The Observer has an article on some of the residents of R.D. Laing’s chaos-as-therapy residential centre at Kingsley Hall, five decades on.
The idea was that people with psychosis and therapists would live together in a therapeutic environment and effect change without the use of medical drugs. Residents could ‘live out’ their delusions and come to terms with the early traumas which R.D. Laing saw as the root of their difficulties.
But as the documentary Asylum shows, the place was more chaos than freedom, and the residence became a stop-in for hippies, lost souls and acid dealers.
Most accounts of the place have focussed on Laing but photographer Dominic Harris decided to track down the residents for a portrait project.
The Observer article has some of their stories:
One patient had been in a mental hospital: John Woods, I think. His label in orthodox psychiatry was paranoid schizophrenic. He had some fantasy about some young woman and he couldn’t write letters to her himself so he dictated them to me. When it turned out this woman wasn’t interested, he assumed wrongly that I was preventing her from coming to visit him. He thought I was a black magician and was controlling her. Then living in there became quite scary. There was a chapel in the building, with a huge crucifix, and he burst into my room early one morning holding it. I thought he was going to attack me with it but he wanted to exorcise me. Eventually, I did something that was against the whole ideology of the place: I tried to have him sectioned.

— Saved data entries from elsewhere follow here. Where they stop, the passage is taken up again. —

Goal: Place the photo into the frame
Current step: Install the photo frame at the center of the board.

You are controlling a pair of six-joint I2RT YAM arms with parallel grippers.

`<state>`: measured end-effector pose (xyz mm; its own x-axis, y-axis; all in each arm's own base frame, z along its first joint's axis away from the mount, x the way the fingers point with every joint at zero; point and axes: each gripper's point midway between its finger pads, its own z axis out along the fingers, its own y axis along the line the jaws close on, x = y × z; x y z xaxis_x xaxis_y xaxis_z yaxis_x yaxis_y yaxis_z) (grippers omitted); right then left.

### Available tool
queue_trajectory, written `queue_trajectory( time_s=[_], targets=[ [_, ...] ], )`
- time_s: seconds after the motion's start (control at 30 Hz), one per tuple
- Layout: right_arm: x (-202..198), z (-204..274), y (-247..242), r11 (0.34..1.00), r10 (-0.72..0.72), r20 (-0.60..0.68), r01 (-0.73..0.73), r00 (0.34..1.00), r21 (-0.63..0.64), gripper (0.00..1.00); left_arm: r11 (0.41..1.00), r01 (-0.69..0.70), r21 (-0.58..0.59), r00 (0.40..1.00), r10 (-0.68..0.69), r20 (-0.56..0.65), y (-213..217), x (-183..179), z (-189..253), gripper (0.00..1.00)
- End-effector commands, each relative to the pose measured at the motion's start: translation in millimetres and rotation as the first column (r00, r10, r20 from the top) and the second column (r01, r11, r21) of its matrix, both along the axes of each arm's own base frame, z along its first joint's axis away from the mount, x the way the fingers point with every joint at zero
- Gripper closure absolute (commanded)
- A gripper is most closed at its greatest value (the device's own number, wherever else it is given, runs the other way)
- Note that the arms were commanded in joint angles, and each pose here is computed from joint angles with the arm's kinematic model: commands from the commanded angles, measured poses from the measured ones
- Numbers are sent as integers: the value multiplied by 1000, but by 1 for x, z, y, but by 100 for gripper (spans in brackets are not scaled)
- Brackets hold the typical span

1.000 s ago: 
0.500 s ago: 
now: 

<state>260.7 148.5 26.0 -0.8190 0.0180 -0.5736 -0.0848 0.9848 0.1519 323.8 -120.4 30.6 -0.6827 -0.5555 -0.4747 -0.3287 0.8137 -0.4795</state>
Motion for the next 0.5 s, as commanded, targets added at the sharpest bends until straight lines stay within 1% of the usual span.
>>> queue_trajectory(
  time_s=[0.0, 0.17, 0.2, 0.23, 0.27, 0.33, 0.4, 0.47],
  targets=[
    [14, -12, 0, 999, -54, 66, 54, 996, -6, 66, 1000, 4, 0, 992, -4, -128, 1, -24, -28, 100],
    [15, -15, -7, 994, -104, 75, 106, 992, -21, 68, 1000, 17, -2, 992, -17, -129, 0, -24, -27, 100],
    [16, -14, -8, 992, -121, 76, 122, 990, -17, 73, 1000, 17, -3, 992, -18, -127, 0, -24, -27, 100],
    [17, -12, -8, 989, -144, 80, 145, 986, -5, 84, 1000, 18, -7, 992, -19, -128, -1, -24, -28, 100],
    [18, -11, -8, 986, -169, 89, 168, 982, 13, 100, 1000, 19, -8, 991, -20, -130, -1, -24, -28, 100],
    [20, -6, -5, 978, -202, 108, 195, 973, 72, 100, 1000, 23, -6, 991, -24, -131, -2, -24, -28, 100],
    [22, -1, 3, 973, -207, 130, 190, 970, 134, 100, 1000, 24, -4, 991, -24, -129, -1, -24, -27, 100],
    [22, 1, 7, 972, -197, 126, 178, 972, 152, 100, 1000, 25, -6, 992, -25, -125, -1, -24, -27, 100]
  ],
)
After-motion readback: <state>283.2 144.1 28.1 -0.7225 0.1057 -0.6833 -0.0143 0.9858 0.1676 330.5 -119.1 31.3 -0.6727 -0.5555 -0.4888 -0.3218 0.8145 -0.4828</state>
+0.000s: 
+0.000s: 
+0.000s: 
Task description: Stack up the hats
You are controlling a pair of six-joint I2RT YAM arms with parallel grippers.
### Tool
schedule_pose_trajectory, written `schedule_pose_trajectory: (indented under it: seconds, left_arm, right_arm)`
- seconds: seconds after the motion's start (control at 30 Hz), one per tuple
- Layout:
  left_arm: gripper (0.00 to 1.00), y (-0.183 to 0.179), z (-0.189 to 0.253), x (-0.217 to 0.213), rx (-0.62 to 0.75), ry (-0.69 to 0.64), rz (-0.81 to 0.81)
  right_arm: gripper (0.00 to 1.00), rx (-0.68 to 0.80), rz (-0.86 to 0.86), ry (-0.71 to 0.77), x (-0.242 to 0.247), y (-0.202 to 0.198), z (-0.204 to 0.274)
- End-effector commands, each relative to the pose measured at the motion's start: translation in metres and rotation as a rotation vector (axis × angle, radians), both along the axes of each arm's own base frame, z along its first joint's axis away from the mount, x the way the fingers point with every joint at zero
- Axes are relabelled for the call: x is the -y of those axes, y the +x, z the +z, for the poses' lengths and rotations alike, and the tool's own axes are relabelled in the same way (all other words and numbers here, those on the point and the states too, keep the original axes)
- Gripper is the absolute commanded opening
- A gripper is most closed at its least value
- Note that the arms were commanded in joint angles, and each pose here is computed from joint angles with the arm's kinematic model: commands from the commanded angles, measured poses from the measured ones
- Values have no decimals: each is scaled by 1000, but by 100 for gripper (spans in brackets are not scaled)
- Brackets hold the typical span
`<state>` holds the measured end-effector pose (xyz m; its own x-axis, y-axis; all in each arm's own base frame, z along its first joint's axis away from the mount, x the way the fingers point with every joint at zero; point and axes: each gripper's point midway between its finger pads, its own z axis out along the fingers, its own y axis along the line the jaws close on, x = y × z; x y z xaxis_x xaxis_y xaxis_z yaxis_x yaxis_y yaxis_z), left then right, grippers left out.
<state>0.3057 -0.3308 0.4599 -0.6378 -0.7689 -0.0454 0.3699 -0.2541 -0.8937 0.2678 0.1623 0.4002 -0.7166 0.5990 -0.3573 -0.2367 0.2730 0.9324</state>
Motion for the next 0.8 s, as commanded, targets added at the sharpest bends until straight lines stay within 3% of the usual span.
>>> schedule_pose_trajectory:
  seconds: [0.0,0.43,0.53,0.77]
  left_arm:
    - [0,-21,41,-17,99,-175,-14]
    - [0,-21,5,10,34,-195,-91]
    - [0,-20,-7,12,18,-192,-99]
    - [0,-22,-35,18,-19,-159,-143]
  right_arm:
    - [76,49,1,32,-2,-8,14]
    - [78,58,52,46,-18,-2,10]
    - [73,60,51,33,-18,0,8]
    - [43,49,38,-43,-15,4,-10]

There are many more fascinating, if not troubling, insights to the heart of the chaos.
Link to Observer article.
Link to project, book and exhibition on the residents by Dominic Harris
I’ve just been listening to an interview on Radio 4 “Saturday Live” with a Kingsley Hall ‘graduate’, Francis Gillit (who features in the Observer article). He gave a pretty positive overview of the place and of his experiences. Only close to the end did the interviewer mention in passing that Gillet has been on medication since the 1970s.